BEGIN The data
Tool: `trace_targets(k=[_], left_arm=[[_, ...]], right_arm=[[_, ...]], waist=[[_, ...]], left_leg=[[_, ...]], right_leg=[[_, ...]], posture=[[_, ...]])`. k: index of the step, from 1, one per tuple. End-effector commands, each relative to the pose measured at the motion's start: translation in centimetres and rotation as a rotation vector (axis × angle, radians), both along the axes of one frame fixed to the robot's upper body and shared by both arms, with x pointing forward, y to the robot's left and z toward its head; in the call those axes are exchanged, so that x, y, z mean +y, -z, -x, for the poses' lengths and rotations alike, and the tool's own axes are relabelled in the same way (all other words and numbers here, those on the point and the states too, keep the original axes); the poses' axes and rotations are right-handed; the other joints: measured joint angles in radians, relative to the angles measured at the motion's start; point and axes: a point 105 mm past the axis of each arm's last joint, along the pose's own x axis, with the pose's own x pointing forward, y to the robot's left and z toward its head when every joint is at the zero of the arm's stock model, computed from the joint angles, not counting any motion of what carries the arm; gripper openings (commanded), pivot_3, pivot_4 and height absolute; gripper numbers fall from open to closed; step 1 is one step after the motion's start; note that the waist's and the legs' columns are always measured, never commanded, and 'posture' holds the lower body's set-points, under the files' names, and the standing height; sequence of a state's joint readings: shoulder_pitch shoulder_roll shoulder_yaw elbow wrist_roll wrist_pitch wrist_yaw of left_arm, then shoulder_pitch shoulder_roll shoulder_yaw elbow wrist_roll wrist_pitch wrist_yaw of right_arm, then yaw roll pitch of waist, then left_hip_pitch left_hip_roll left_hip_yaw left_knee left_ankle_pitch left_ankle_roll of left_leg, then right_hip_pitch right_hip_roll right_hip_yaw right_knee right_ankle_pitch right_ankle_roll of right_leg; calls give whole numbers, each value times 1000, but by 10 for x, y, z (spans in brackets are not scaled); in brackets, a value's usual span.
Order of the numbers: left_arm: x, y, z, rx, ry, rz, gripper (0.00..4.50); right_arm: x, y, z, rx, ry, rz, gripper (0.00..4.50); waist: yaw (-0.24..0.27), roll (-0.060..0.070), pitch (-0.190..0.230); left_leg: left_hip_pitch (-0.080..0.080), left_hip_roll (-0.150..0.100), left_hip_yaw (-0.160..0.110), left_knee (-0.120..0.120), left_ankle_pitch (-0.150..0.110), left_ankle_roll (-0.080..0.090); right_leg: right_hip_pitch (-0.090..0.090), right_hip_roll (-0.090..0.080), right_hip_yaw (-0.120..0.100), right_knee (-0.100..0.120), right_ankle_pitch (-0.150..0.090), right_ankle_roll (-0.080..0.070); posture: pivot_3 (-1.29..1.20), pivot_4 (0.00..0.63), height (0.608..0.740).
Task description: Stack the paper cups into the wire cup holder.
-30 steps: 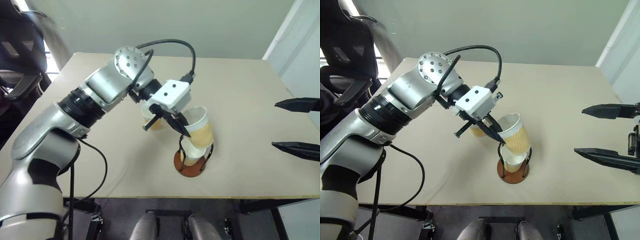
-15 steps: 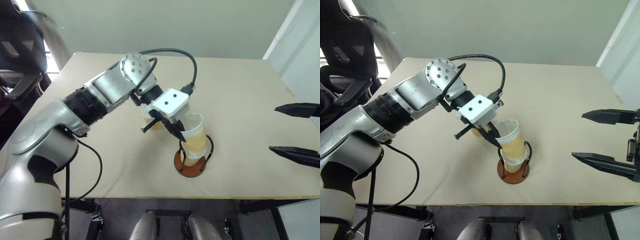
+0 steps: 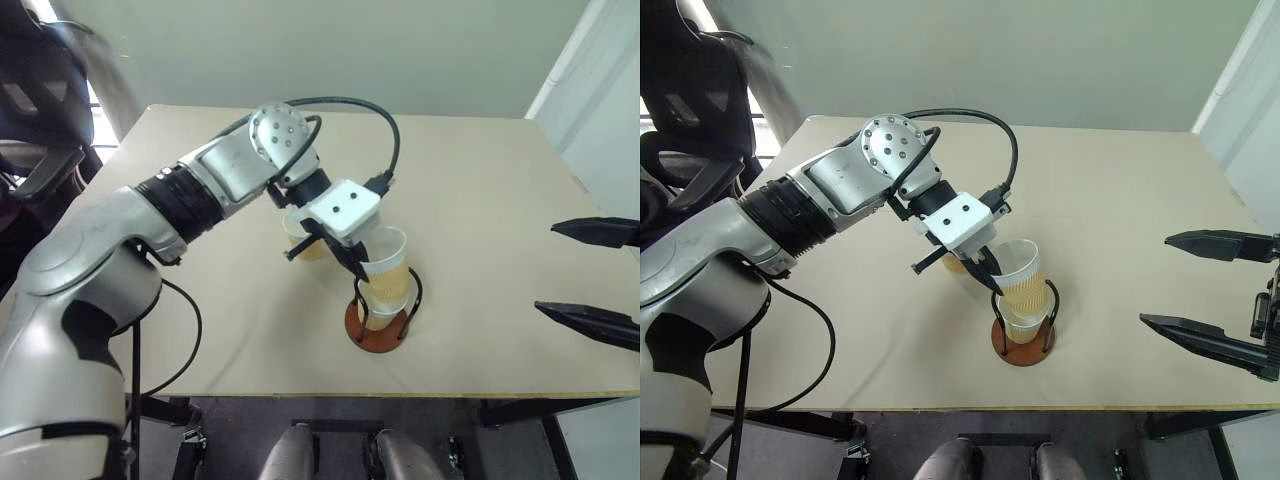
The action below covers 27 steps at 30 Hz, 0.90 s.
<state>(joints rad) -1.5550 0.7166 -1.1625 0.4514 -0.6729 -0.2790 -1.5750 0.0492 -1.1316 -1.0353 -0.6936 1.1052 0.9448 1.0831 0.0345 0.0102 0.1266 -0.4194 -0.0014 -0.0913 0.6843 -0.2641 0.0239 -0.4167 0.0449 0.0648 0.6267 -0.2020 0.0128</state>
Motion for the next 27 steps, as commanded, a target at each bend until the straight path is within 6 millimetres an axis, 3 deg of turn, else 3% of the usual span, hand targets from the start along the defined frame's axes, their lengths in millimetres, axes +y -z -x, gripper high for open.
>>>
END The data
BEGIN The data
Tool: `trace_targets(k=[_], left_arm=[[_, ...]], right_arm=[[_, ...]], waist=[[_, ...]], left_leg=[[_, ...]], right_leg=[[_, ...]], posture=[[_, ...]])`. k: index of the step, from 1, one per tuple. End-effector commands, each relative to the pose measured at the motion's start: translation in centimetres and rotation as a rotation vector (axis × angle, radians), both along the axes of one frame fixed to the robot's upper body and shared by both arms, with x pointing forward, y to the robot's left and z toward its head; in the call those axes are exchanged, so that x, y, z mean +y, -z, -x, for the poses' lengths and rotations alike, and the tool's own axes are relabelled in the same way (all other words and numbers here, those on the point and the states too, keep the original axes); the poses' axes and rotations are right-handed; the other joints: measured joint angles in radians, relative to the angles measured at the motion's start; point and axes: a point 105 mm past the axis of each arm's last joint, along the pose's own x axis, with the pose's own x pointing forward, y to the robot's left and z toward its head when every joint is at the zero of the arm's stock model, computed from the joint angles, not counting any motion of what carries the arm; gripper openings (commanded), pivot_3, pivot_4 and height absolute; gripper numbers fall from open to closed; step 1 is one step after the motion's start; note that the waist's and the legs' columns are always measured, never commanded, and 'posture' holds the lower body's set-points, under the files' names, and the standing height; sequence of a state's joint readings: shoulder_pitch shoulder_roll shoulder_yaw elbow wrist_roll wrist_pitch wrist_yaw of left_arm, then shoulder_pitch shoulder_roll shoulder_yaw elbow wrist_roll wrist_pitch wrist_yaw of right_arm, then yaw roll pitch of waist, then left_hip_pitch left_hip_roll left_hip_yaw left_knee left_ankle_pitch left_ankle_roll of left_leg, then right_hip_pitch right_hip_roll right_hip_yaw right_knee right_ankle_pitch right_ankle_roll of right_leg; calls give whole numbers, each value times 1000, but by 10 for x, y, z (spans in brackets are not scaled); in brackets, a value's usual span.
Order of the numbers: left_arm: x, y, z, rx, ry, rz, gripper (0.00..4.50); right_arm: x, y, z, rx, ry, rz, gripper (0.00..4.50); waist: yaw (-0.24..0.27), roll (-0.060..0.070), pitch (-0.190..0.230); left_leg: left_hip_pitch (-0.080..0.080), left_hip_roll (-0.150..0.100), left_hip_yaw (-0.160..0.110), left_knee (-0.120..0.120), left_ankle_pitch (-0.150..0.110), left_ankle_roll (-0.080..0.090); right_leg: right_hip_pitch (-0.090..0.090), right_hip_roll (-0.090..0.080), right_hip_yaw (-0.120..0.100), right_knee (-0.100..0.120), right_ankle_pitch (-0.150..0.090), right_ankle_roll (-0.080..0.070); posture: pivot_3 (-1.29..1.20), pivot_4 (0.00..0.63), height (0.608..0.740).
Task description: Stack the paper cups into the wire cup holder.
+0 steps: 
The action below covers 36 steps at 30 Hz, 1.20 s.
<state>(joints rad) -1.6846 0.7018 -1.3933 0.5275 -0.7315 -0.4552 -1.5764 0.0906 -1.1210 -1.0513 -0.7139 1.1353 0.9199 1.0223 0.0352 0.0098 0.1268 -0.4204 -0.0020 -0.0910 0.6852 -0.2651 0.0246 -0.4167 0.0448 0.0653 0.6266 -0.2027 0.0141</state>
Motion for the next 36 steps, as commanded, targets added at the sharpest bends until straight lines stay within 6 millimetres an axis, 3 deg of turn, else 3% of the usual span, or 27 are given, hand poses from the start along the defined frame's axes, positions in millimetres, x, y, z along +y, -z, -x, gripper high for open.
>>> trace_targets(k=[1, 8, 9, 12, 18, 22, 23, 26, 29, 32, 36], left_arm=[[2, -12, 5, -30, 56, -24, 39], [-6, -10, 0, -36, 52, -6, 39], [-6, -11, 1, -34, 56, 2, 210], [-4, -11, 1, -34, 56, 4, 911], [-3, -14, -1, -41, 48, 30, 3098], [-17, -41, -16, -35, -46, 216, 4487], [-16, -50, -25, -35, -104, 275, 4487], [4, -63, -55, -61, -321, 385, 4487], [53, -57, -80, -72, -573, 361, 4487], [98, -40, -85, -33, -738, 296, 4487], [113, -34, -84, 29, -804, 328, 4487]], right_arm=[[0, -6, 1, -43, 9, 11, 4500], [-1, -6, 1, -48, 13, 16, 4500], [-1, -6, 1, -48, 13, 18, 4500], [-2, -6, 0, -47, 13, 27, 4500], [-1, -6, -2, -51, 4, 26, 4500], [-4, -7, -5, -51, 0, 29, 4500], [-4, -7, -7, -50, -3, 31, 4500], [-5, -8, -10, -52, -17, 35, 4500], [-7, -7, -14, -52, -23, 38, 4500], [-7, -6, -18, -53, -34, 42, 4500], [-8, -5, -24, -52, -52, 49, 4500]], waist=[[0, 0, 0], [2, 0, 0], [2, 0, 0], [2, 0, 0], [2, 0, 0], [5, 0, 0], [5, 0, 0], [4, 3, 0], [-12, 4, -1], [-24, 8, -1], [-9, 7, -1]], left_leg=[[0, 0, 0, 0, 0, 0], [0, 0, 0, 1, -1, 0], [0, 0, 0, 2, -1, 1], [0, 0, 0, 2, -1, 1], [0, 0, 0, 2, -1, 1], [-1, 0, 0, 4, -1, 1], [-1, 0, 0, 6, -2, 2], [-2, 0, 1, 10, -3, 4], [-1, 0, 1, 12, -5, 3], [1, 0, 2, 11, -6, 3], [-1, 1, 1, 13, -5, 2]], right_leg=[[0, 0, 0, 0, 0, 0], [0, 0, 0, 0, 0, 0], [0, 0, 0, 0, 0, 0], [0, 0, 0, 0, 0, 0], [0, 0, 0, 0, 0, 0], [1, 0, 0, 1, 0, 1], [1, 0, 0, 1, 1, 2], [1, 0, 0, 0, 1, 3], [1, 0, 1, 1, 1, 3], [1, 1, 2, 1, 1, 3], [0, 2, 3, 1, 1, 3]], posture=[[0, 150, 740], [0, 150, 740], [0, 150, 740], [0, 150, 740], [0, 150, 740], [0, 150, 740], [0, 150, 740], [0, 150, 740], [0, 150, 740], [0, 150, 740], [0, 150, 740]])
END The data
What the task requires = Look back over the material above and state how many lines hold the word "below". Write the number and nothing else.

Response to this exercise = 2